**PROBLEM**.
Those lines of the data that hold the word "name" are to be copied out.

========================================

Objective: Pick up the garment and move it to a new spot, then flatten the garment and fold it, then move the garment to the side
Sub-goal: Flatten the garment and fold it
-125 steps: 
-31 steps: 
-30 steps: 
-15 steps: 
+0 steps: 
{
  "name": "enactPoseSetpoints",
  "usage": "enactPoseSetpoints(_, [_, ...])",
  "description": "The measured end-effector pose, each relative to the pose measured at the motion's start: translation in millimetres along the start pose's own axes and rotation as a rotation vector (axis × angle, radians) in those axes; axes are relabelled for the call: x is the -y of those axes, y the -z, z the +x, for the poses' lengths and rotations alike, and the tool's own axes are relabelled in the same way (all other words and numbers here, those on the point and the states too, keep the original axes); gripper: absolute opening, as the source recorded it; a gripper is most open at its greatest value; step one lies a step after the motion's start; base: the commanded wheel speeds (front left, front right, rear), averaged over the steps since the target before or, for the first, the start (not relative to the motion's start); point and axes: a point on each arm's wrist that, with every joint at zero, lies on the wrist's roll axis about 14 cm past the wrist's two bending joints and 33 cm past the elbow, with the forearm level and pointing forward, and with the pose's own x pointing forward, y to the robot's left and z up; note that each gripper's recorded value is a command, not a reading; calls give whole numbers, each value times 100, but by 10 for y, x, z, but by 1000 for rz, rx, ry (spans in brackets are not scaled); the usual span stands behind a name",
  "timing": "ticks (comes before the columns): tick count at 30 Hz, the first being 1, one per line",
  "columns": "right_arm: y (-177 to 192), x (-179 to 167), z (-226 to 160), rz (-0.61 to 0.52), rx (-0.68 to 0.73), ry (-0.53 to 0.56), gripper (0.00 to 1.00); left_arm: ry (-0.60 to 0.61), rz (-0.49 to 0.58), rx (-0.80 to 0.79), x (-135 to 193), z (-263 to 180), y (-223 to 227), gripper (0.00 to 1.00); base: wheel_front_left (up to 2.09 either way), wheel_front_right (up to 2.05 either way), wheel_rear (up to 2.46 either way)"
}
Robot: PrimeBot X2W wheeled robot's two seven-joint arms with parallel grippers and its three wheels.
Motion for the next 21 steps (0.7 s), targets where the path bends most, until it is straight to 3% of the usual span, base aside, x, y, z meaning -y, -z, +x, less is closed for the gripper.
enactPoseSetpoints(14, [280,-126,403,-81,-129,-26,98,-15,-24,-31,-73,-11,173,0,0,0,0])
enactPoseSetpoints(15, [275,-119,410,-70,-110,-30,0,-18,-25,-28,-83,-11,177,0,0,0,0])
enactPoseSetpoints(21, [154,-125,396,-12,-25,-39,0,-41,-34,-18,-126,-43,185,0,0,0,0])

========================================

**YOUR SOLUTION**.
  "name": "enactPoseSetpoints",
  "description": "The measured end-effector pose, each relative to the pose measured at the motion's start: translation in millimetres along the start pose's own axes and rotation as a rotation vector (axis × angle, radians) in those axes; axes are relabelled for the call: x is the -y of those axes, y the -z, z the +x, for the poses' lengths and rotations alike, and the tool's own axes are relabelled in the same way (all other words and numbers here, those on the point and the states too, keep the original axes); gripper: absolute opening, as the source recorded it; a gripper is most open at its greatest value; step one lies a step after the motion's start; base: the commanded wheel speeds (front left, front right, rear), averaged over the steps since the target before or, for the first, the start (not relative to the motion's start); point and axes: a point on each arm's wrist that, with every joint at zero, lies on the wrist's roll axis about 14 cm past the wrist's two bending joints and 33 cm past the elbow, with the forearm level and pointing forward, and with the pose's own x pointing forward, y to the robot's left and z up; note that each gripper's recorded value is a command, not a reading; calls give whole numbers, each value times 100, but by 10 for y, x, z, but by 1000 for rz, rx, ry (spans in brackets are not scaled); the usual span stands behind a name",

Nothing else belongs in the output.